Collected data entries:
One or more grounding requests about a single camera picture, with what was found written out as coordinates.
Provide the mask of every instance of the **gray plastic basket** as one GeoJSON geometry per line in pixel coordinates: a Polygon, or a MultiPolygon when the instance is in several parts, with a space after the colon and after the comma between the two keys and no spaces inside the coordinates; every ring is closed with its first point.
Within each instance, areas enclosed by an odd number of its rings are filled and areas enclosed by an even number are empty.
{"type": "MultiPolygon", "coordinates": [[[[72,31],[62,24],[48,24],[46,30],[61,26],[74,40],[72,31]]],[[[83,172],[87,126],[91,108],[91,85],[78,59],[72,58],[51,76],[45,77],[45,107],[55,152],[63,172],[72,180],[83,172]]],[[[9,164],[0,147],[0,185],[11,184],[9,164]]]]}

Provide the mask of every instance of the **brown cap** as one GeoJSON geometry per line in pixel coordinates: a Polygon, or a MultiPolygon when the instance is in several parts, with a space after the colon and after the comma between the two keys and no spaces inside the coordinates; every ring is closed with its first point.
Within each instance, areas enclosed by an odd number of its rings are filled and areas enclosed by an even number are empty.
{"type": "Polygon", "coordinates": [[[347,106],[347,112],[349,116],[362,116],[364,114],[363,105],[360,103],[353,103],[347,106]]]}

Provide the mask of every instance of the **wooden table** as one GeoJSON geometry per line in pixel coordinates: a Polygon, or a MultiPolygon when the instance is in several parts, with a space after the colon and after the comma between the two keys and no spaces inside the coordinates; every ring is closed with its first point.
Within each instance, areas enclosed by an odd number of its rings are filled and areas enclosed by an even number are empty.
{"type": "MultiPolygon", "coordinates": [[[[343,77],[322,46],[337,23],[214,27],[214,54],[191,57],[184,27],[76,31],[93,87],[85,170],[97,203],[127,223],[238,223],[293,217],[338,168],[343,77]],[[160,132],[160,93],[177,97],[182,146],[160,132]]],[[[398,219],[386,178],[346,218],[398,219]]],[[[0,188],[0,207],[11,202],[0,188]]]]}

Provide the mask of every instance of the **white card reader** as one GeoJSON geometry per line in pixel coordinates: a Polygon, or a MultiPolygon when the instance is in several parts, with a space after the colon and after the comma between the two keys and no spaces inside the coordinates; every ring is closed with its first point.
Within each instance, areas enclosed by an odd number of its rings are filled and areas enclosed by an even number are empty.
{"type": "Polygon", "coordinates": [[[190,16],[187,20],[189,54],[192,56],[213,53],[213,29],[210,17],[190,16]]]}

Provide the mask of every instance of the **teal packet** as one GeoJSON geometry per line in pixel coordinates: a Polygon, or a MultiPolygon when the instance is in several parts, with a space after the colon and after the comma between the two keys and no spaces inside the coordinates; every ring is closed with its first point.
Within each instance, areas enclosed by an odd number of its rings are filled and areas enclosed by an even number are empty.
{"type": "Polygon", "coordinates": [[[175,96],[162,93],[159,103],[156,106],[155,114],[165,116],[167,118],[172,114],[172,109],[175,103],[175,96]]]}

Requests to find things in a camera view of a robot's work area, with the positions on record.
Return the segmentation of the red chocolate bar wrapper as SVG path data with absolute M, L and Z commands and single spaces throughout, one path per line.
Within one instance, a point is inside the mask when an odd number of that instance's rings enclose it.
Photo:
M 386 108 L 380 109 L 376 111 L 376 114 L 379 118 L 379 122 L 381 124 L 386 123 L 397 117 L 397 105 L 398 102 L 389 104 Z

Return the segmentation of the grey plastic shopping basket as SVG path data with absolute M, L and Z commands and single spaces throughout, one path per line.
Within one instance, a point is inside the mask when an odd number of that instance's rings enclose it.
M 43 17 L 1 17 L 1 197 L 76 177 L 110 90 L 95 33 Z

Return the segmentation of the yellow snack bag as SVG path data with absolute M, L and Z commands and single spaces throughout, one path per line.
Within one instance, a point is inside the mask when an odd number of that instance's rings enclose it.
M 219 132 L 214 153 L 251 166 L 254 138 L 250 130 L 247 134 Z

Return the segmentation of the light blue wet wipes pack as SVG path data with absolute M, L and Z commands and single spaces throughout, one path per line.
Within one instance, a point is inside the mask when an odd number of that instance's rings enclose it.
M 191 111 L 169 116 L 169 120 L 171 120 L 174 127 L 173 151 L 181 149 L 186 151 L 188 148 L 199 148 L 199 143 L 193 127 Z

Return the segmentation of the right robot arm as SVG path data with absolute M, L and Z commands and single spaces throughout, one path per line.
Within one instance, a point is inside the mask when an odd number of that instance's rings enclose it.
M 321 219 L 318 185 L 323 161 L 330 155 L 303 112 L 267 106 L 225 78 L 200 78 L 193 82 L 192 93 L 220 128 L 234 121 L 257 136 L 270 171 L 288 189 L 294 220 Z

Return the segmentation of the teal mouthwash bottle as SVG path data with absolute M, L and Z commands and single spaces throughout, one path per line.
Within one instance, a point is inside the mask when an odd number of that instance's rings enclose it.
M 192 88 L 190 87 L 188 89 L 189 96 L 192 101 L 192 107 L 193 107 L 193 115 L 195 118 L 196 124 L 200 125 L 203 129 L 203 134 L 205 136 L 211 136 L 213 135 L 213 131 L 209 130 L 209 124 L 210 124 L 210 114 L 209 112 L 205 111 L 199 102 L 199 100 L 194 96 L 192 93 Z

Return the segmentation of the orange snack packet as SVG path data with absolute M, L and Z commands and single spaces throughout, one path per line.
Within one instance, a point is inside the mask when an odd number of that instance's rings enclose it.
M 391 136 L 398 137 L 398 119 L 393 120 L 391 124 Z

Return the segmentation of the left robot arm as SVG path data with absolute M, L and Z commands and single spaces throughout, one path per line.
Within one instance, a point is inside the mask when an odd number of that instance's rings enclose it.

* [About this exercise]: For this exercise, return every line from the data that holds the string "robot".

* [Written solution]:
Requests to find things in a camera view of a robot's work area, with the positions on record.
Return the segmentation of the right robot arm as SVG path data with absolute M, L and Z commands and single spaces throughout, one path per line.
Return the segmentation of the left robot arm as SVG path data with absolute M, L and Z commands and single spaces throughout, one path per line.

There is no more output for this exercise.